About this exercise. Return all entries precisely as they stand, without the images.

Stored data.
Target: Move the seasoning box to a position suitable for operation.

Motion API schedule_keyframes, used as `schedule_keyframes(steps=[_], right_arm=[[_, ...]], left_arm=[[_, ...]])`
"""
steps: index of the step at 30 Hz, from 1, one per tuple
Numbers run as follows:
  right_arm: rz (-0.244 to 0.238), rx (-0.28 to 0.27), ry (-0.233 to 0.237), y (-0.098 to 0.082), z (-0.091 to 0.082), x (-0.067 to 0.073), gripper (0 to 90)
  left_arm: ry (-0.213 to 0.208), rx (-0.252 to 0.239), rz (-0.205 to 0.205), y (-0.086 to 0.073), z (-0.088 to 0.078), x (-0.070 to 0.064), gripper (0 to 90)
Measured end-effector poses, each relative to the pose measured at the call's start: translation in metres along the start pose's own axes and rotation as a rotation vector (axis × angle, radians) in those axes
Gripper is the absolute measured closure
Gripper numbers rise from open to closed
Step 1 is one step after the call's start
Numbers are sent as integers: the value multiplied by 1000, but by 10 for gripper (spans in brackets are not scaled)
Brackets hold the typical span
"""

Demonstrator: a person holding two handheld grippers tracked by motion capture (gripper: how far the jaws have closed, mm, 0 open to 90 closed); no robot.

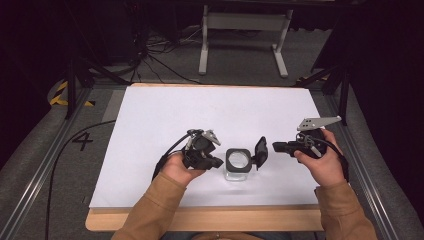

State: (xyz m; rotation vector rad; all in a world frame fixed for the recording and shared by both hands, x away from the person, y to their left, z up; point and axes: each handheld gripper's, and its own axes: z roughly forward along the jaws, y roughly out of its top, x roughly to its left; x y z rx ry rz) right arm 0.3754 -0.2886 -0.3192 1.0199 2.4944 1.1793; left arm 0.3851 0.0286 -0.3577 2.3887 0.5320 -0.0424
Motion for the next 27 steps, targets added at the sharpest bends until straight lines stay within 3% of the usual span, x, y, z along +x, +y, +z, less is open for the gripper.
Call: schedule_keyframes(steps=[8,27], right_arm=[[-5,6,11,0,2,3,900],[-40,-18,48,5,2,18,900]], left_arm=[[-14,-16,16,4,11,-5,899],[0,2,1,2,11,-4,899]])
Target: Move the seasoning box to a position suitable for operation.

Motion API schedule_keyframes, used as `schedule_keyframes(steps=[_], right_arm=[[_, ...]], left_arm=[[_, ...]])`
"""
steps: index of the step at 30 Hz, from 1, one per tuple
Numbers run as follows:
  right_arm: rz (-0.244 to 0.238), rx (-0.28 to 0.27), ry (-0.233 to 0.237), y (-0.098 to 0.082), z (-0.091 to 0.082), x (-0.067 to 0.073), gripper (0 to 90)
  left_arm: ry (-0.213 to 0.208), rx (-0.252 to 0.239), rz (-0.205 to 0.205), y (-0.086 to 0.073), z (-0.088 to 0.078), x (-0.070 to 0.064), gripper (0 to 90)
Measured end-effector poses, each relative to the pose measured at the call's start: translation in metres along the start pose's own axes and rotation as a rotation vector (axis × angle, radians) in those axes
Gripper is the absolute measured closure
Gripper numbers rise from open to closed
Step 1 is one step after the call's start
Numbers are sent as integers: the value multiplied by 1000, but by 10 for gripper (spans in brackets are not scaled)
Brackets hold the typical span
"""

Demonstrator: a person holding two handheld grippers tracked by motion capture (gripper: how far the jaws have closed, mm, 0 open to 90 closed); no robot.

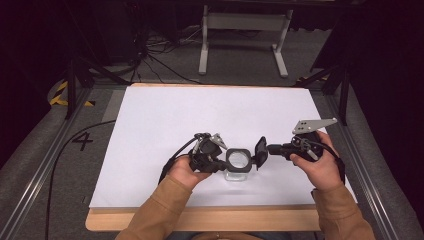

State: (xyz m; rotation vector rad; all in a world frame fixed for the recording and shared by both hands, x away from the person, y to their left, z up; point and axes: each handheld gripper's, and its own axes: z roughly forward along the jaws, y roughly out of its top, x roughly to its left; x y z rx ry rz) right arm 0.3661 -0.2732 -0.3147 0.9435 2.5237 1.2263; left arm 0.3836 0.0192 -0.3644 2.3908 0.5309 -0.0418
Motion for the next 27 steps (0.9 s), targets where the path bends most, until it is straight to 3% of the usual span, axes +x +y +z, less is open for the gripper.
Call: schedule_keyframes(steps=[14,27], right_arm=[[-30,15,-4,3,9,11,900],[-72,76,41,3,41,27,900]], left_arm=[[-2,-3,-9,0,0,0,899],[-3,4,-7,-2,-3,0,897]])
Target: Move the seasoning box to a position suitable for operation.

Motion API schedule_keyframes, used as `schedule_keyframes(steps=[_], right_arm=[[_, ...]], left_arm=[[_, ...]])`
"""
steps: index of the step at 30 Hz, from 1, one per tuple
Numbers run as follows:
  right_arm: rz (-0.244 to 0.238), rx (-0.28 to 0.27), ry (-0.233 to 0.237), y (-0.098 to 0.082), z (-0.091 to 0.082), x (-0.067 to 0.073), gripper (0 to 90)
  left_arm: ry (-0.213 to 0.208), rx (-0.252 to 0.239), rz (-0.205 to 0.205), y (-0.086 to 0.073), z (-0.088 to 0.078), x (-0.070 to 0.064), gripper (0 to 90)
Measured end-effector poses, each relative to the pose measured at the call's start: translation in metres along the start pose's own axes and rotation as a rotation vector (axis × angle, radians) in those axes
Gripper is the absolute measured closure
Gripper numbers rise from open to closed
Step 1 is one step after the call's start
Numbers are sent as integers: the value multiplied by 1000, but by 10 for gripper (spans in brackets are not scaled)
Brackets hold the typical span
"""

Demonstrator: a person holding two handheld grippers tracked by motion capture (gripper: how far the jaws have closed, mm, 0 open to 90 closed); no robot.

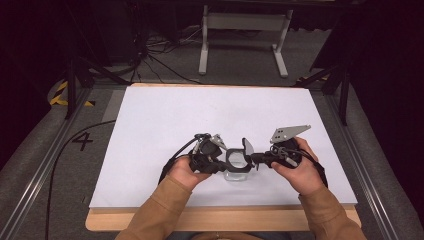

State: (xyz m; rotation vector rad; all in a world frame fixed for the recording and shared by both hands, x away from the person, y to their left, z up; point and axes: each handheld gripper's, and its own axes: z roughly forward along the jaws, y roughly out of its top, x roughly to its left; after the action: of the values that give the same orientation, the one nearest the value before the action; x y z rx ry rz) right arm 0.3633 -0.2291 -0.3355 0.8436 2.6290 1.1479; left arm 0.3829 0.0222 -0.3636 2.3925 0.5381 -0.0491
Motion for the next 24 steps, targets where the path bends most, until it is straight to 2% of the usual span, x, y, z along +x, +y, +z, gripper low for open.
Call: schedule_keyframes(steps=[4,9,13,18,24], right_arm=[[-6,13,9,0,8,1,900],[-12,42,25,-3,22,3,900],[-19,45,20,-2,22,5,900],[-23,32,20,-1,18,5,900],[8,-11,-8,-6,-2,-1,900]], left_arm=[[4,-14,-21,-3,-4,4,897],[13,-22,-26,-4,-9,7,896],[16,-22,-26,-5,-11,8,896],[36,-30,-24,-5,-21,10,896],[65,-107,-56,-9,-44,18,893]])
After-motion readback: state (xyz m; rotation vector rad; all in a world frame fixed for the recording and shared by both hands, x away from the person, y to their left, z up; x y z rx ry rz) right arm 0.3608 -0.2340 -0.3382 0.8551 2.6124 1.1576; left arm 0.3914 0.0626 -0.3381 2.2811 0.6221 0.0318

Finished exercise.
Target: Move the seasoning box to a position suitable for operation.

Motion API schedule_keyframes, used as `schedule_keyframes(steps=[_], right_arm=[[_, ...]], left_arm=[[_, ...]])`
"""
steps: index of the step at 30 Hz, from 1, one per tuple
Numbers run as follows:
  right_arm: rz (-0.244 to 0.238), rx (-0.28 to 0.27), ry (-0.233 to 0.237), y (-0.098 to 0.082), z (-0.091 to 0.082), x (-0.067 to 0.073), gripper (0 to 90)
  left_arm: ry (-0.213 to 0.208), rx (-0.252 to 0.239), rz (-0.205 to 0.205), y (-0.086 to 0.073), z (-0.088 to 0.078), x (-0.070 to 0.064), gripper (0 to 90)
Measured end-effector poses, each relative to the pose measured at the call's start: translation in metres along the start pose's own axes and rotation as a rotation vector (axis × angle, radians) in those axes
Gripper is the absolute measured closure
Gripper numbers rise from open to closed
Step 1 is one step after the call's start
Numbers are sent as integers: the value multiplied by 1000, but by 10 for gripper (spans in brackets are not scaled)
Brackets hold the typical span
"""

Demonstrator: a person holding two handheld grippers tracked by motion capture (gripper: how far the jaws have closed, mm, 0 open to 90 closed); no robot.


State: (xyz m; rotation vector rad; all in a world frame fixed for the recording and shared by both hands, x away from the person, y to their left, z up; point and axes: each handheld gripper's, and its own axes: z roughly forward along the jaws, y roughly out of its top, x roughly to its left; x y z rx ry rz) right arm 0.3754 -0.2886 -0.3192 1.0199 2.4944 1.1793; left arm 0.3851 0.0286 -0.3577 2.3887 0.5320 -0.0424
Motion for the next 27 steps, targets added at the sharpest bends until straight lines stay within 3% of the usual span, x, y, z along +x, +y, +z, less is open for the gripper.
Call: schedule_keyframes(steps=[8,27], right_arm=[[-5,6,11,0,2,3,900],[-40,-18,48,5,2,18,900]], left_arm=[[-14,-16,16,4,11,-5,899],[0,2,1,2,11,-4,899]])
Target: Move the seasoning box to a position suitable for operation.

Motion API schedule_keyframes, used as `schedule_keyframes(steps=[_], right_arm=[[_, ...]], left_arm=[[_, ...]])`
"""
steps: index of the step at 30 Hz, from 1, one per tuple
Numbers run as follows:
  right_arm: rz (-0.244 to 0.238), rx (-0.28 to 0.27), ry (-0.233 to 0.237), y (-0.098 to 0.082), z (-0.091 to 0.082), x (-0.067 to 0.073), gripper (0 to 90)
  left_arm: ry (-0.213 to 0.208), rx (-0.252 to 0.239), rz (-0.205 to 0.205), y (-0.086 to 0.073), z (-0.088 to 0.078), x (-0.070 to 0.064), gripper (0 to 90)
Measured end-effector poses, each relative to the pose measured at the call's start: translation in metres along the start pose's own axes and rotation as a rotation vector (axis × angle, radians) in those axes
Gripper is the absolute measured closure
Gripper numbers rise from open to closed
Step 1 is one step after the call's start
Numbers are sent as integers: the value multiplied by 1000, but by 10 for gripper (spans in brackets are not scaled)
Brackets hold the typical span
"""

Demonstrator: a person holding two handheld grippers tracked by motion capture (gripper: how far the jaws have closed, mm, 0 open to 90 closed); no robot.


State: (xyz m; rotation vector rad; all in a world frame fixed for the recording and shared by both hands, x away from the person, y to their left, z up; point and axes: each handheld gripper's, and its own axes: z roughly forward along the jaws, y roughly out of its top, x roughly to its left; x y z rx ry rz) right arm 0.3661 -0.2732 -0.3147 0.9435 2.5237 1.2263; left arm 0.3836 0.0192 -0.3644 2.3908 0.5309 -0.0418
Motion for the next 27 steps (0.9 s), targets where the path bends most, until it is straight to 3% of the usual span, axes +x +y +z, less is open for the gripper.
Call: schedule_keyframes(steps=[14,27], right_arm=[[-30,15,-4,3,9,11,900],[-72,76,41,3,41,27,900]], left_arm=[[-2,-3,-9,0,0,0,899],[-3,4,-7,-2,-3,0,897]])
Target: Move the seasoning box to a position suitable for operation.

Motion API schedule_keyframes, used as `schedule_keyframes(steps=[_], right_arm=[[_, ...]], left_arm=[[_, ...]])`
"""
steps: index of the step at 30 Hz, from 1, one per tuple
Numbers run as follows:
  right_arm: rz (-0.244 to 0.238), rx (-0.28 to 0.27), ry (-0.233 to 0.237), y (-0.098 to 0.082), z (-0.091 to 0.082), x (-0.067 to 0.073), gripper (0 to 90)
  left_arm: ry (-0.213 to 0.208), rx (-0.252 to 0.239), rz (-0.205 to 0.205), y (-0.086 to 0.073), z (-0.088 to 0.078), x (-0.070 to 0.064), gripper (0 to 90)
Measured end-effector poses, each relative to the pose measured at the call's start: translation in metres along the start pose's own axes and rotation as a rotation vector (axis × angle, radians) in those axes
Gripper is the absolute measured closure
Gripper numbers rise from open to closed
Step 1 is one step after the call's start
Numbers are sent as integers: the value multiplied by 1000, but by 10 for gripper (spans in brackets are not scaled)
Brackets hold the typical span
"""

Demonstrator: a person holding two handheld grippers tracked by motion capture (gripper: how far the jaws have closed, mm, 0 open to 90 closed); no robot.


State: (xyz m; rotation vector rad; all in a world frame fixed for the recording and shared by both hands, x away from the person, y to their left, z up; point and axes: each handheld gripper's, and its own axes: z roughly forward along the jaws, y roughly out of its top, x roughly to its left; after the action: of the values that give the same orientation, the one nearest the value before the action; x y z rx ry rz) right arm 0.3633 -0.2291 -0.3355 0.8436 2.6290 1.1479; left arm 0.3829 0.0222 -0.3636 2.3925 0.5381 -0.0491
Motion for the next 24 steps, targets where the path bends most, until it is straight to 2% of the usual span, x, y, z along +x, +y, +z, gripper low for open.
Call: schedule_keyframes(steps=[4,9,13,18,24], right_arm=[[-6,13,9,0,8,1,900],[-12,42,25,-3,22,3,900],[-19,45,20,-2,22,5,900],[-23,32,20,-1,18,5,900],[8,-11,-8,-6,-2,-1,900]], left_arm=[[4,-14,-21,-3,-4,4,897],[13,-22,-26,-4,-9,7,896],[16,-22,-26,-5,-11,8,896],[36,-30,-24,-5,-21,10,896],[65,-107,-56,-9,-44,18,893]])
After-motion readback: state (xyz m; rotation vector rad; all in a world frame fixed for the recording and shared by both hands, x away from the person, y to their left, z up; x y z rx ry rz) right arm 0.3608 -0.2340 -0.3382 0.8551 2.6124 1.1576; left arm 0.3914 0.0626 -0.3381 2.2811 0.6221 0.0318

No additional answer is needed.